In these circumstances, deletion shall not be deemed to be a breach of our obligations
under the Contract.
- 7.2.10 You warrant that, where any Advertisement contains indications, offers and
promotions that are time sensitive including, by way of example and not by way of
limitation, prices, those indications, offers and promotions will be presented in a way so
as not to mislead users of the Directories concerned.
- 7.2.11 We may provide a copy of your Advertisement or Artwork to the Advertising
Standards Authority or any successor or similar competent body as we see fit, to determine
whether such Advertisement or Artwork is suitable (from a regulatory perspective) for
publication in a Directory. You consent to such disclosure.
7.3 Call Counter Geo Service
- 7.3.1 We may make available to you a telephone number(s) ("Call Counter Geo
Number") for at least 18 months from the date of publication of the relevant Directory (the
"Minimum Period") for use exclusively in the Yellow Pages directory advertisement only, as
set out in the Advertisement Order.
- 7.3.2 Call Counter Geo Numbers are not permitted for use in Business Pages, or
118 24 7, nor are the Call Counter Geo Numbers permitted to be used other than in the
Yellow Pages directory advertisement nominated on the Advertisement Order. Persons calling
the Call Counter Geo Number will be connected to you via your existing fixed line telephone
number as nominated by you on the Advertisement Order.

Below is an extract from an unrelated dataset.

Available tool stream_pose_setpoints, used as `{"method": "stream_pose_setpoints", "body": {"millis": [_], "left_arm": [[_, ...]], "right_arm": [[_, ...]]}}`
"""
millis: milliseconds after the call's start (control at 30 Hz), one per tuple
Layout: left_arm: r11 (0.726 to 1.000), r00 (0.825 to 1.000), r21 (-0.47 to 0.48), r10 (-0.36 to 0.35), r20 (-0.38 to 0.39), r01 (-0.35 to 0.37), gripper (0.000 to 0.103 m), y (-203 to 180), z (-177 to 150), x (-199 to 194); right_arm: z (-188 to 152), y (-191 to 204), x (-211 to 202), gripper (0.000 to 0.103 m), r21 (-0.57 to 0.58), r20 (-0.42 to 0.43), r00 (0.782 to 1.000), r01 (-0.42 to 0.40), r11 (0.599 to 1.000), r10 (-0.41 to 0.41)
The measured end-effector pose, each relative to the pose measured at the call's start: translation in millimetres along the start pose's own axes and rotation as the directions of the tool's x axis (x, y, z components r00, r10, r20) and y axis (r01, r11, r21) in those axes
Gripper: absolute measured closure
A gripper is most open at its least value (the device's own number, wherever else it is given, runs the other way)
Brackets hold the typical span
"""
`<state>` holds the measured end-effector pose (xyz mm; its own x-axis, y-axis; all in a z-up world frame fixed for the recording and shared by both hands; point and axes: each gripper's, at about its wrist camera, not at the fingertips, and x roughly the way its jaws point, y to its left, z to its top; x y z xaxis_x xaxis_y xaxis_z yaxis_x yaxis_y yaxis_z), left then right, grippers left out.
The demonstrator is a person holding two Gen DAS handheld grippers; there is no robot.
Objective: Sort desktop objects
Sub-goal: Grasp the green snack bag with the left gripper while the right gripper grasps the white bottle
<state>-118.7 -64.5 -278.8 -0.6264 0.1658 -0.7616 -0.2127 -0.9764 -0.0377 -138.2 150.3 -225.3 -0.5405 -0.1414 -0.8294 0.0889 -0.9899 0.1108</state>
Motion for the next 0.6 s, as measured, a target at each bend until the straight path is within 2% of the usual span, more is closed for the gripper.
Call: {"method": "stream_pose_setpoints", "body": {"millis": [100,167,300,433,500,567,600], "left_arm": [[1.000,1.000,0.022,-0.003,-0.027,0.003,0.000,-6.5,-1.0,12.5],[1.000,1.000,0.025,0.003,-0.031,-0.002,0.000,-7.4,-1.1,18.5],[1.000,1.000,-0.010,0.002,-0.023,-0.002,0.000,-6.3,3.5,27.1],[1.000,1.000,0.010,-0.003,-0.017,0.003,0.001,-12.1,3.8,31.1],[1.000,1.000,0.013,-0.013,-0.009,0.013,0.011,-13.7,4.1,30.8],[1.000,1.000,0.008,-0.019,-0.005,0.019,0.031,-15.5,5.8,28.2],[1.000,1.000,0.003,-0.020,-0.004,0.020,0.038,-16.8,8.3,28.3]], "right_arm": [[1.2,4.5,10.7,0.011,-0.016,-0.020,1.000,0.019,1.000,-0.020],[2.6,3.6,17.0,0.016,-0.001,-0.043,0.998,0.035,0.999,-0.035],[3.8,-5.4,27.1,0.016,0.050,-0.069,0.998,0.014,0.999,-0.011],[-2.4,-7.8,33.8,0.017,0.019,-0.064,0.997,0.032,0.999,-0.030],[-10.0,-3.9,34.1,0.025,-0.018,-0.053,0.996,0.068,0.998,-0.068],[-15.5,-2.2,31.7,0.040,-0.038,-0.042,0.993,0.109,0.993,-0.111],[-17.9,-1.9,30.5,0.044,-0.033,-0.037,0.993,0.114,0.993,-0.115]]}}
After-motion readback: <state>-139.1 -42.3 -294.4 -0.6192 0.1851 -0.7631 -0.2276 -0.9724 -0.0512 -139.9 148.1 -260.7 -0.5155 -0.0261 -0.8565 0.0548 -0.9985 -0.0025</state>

- 7.3.3 The Call Counter Geo Service will commence upon the publication of the relevant
Yellow Pages directory stated on the Advertisement Order and will continue for the Minimum
Period. For the purposes of this Clause "Call Counter Geo Service" means the service provided
to you to monitor the effectiveness of the Advertisements nominated by you for the Call
Counter Geo Service, such service may be enhanced or modified from time to time in our
reasonable discretion.
- 7.3.4 In the event that you request and we agree to the provision of a Call
Counter Geo Number the following shall apply:
- we shall be entitled to pass details of your existing fixed line telephone numbers to
our telecommunication supplier for the purposes of facilitating the connection of calls
made to the Call Counter Geo Number to your fixed line;
- we shall be entitled to access and view all call statistics relating to calls made to
the Call Counter Geo Number and to use aggregated data for our own research and for
inclusion in marketing, publicity and promotional material;
- data shared with you relating to the Call Counter Service will be disclosed at our sole
discretion and in such format that we deem appropriate;
- you will not acquire any rights, including any goodwill, in the Call Counter Geo
Number. However we will not release the Call Counter Geo Number to any third party until
the end of the Minimum Period;
- you will include the Call Counter Geo Number in the Advertisement nominated on the
Advertisement Order and you agree that you will not make use of, nor promote the Call
Counter Geo Number in any other publication, in any other media (whether or not owned by
us), or on your own statitionery, or on vehicles or other property, nor transfer its use to
third parties; and
- we are under no obligation, and do not guarantee that we will continue, to provide the
Call Counter Geo Number to you for any Advertisement on any subsequent renewal of the
Contract.
- 7.3.5 Our liability under or in connection with the provision of the Call Counter
Geo Number, no matter how it may arise, shall not, in respect of each Advertisement, exceed
the price of the relevant Advertisement.
- 7.3.6 Allocation of Call Counter Geo Numbers is subject to availability and
eligibility, and if we are unable to allocate Call Counter Geo Numbers to you in accordance
with these conditions, the Advertisements will be published with the fixed line telephone
number set out in the Advertisement Order.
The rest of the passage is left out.